> There are always practical limitations to site-wide technical changes, and HTTPS Everywhere is no different. Sites and content we consider ‘archival’ that involve no signing in or personalisation, such as the News Online archive on news.bbc.co.uk, will remain HTTP-only. This is due to the cost we’d incur processing tens of millions of old files to rewrite internal links to HTTPS when balanced against the benefit.
Not to be snarky, but haven't people written tools to help with this? This seems like a common issue. I mean, there's `sed` and similar tools, obviously, but something that could go, validate that the link works over https://, and update it. I don't see why that would need to be some monumental amount of work.
Let's say you have a web page with a javascript slippy map that imports openlayers from a CDN; and openlayers then retrieves map tiles from openstreetmap.
If you serve that page over https but the javascript CDN url is http, the javascript library won't load. And if the js CDN supports https and you switch to it, the library might still compose a http URL to retrieve the map tiles - causing some browsers to block the tiles as mixed content. Other browsers are willing to load http images on https pages and will work. Unless the tool understands how the map library composes its URLs, someone will have to fix this manually.
To detect bugs like that automatically, after changing to https you'd have to spider every page in your site with several different browsers / browser configurations looking for errors and bad links. And if your archived site had a bunch of errors and bad links to start with, you'll need some way to compare the before-and-after error reports too.
They could put in place redirects, and then use HSTS to tell browsers to only visit the HTTPS links.
They could leave the old HTML unprocessed and pointing at HTTP and HSTS will fix it for modern browsers.
Only the first request would be via HTTP, and Chrome and other browsers can be told to use HTTPS when they see the links even then: https://hstspreload.appspot.com/
> Not to be snarky, but haven't people written tools to help with this? This seems like a common issue. I mean, there's `sed` and similar tools, obviously, but something that could go, validate that the link works over https://, and update it. I don't see why that would need to be some monumental amount of work.

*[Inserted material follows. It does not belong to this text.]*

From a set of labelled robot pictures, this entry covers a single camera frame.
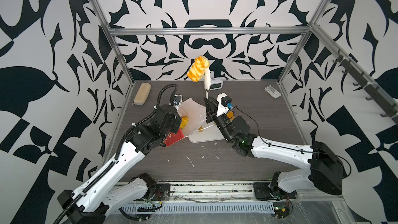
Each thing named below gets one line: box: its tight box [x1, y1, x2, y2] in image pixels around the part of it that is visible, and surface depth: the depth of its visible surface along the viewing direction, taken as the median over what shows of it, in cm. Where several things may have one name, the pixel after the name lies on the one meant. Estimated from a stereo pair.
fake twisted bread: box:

Not as trivial as you'd think: if there's an HTTP URL on the page when it should be HTTPS, how did the URL end up there? Dynamically from PHP code? Dynamically from JavaScript code? Did the URL come from a database? Did the URL come from an environment variable? It can be a lot of work to track all these down and a lot of them you won't be able to find using grep/sed e.g. URLs might appear as relative URLs in code with the "http" part being added dynamically.
You'll get insecure content warnings as well if you try to load HTTP images, css, iframes or JavaScript on an HTTPS page. Likewise, the URL for these can come from lots of places.
I think this trivializes the scope of what the BBC developed. Even with well automated processes, you'd still want a human doing light QA given the wide diversity of content. The BBC has been at it for over twenty years building ad hoc minisites[1]--sites so far down the long tail, that if forced to choose, they may be more prone to pull the plug than to maintain.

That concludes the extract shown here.